Knutson, a retired Associated Press reporter, saw quite a few presidential vacations up close; he covered every president from Lyndon B. Johnson to George W. Bush. But Knutson’s book takes an even longer historical view, going back to the first commander-in-chief, George Washington.
Washington couldn’t get away from his official duties very much when the nation’s capital was temporarily located in New York. But when the capital moved to another temporary location in Philadelphia, Washington was able to visit his beloved Mount Vernon pretty often. He sometimes went fishing or sightseeing, a precedent that allowed his successors to feel that they might also step away from the pressures of the presidency for a bit.
But John Adams, the second president, established a more unhappy precedent — the national tradition of lambasting presidents for leaving the seat of government. In 1797, Adams stayed in his hometown of Quincy, Massachusetts, from July through October.
“The president’s critics fussed over his absences, and even his friends worried,” Knutson tells readers. Detractors wondered why the president was away so long. “Many other vacationing presidents would face similar questions in years to come,” Knutson writes.
But Adams, sounding a defense that would also be used by future presidents, noted that wherever he was, he was still on the job. “Nothing is done without my advice and direction,” Adams said. “The post goes very rapidly, and I answer by the return of it, so that nothing suffers or is lost.”
When Thomas Jefferson ran against Adams, he benefited from criticisms of Adams for being away from the capital for too long. Even so, once he was elected to the nation’s highest office, Jefferson had no intention of spending his summers in the muggy new capital along the Potomac. He fled to Monticello, his Virginia plantation, during the hottest months, and encouraged members of his cabinet to follow his example and leave Washington, too.
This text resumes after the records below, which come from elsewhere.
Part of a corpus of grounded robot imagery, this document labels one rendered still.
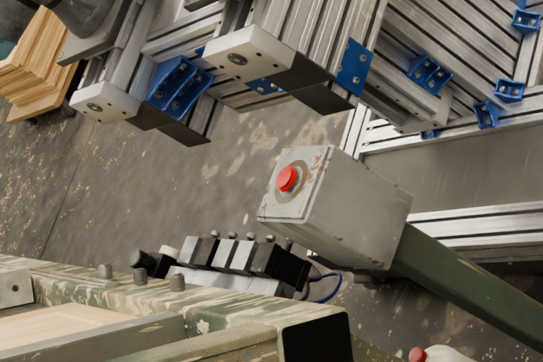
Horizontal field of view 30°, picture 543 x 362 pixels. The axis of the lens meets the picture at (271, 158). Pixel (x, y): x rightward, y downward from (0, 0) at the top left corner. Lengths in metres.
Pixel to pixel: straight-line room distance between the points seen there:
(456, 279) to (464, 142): 0.80
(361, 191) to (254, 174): 1.98
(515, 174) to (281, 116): 1.38
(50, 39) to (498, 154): 3.13
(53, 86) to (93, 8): 2.93
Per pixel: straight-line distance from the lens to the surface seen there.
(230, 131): 3.65
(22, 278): 2.08
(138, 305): 1.68
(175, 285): 1.67
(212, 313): 1.48
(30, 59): 4.94
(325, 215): 1.38
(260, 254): 1.71
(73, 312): 1.82
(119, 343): 1.51
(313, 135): 3.21
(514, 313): 1.69
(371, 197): 1.43
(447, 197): 2.30
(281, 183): 1.40
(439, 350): 2.21
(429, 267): 1.55
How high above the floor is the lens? 1.67
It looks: 30 degrees down
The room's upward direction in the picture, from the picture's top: 59 degrees counter-clockwise
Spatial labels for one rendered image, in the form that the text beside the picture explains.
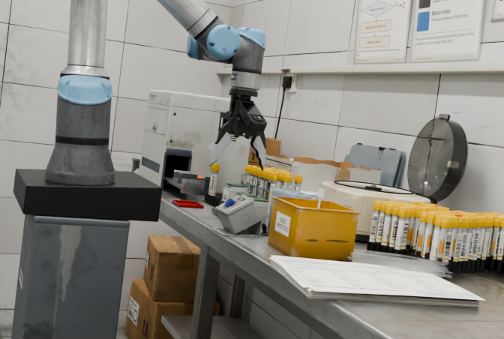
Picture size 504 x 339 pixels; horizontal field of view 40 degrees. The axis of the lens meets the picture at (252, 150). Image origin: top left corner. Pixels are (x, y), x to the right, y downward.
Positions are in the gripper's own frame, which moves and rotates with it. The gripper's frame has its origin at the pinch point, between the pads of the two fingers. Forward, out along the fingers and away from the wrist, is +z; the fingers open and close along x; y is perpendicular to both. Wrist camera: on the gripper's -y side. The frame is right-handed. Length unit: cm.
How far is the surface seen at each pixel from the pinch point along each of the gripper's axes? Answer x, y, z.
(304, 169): -24.3, 7.6, -1.0
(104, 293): 34.2, -12.9, 27.9
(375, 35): -57, 28, -44
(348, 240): -3.1, -46.0, 7.7
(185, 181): 4.8, 21.7, 6.7
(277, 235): 7.4, -36.3, 9.1
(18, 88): 30, 172, -12
“America’s presidents have been trying to get away from it all for more than two hundred years, and never quite succeeding,” Knutson adds. “The job and its responsibilities follow no matter where they are. But whether they escape to a golf course or a trout stream, a sailboat or a ski slope, vacationing presidents find that time away from the White House can clear the mind, rest the body, restore energy, and perhaps add a touch of humanity to a person’s image.”
That reality points to one of the biggest ironies of our national life. The occupants of the Oval Office often spend their adult lifetimes trying to reach the White House — only to realize, once they get there, that leaving the White House can be a joy all its own.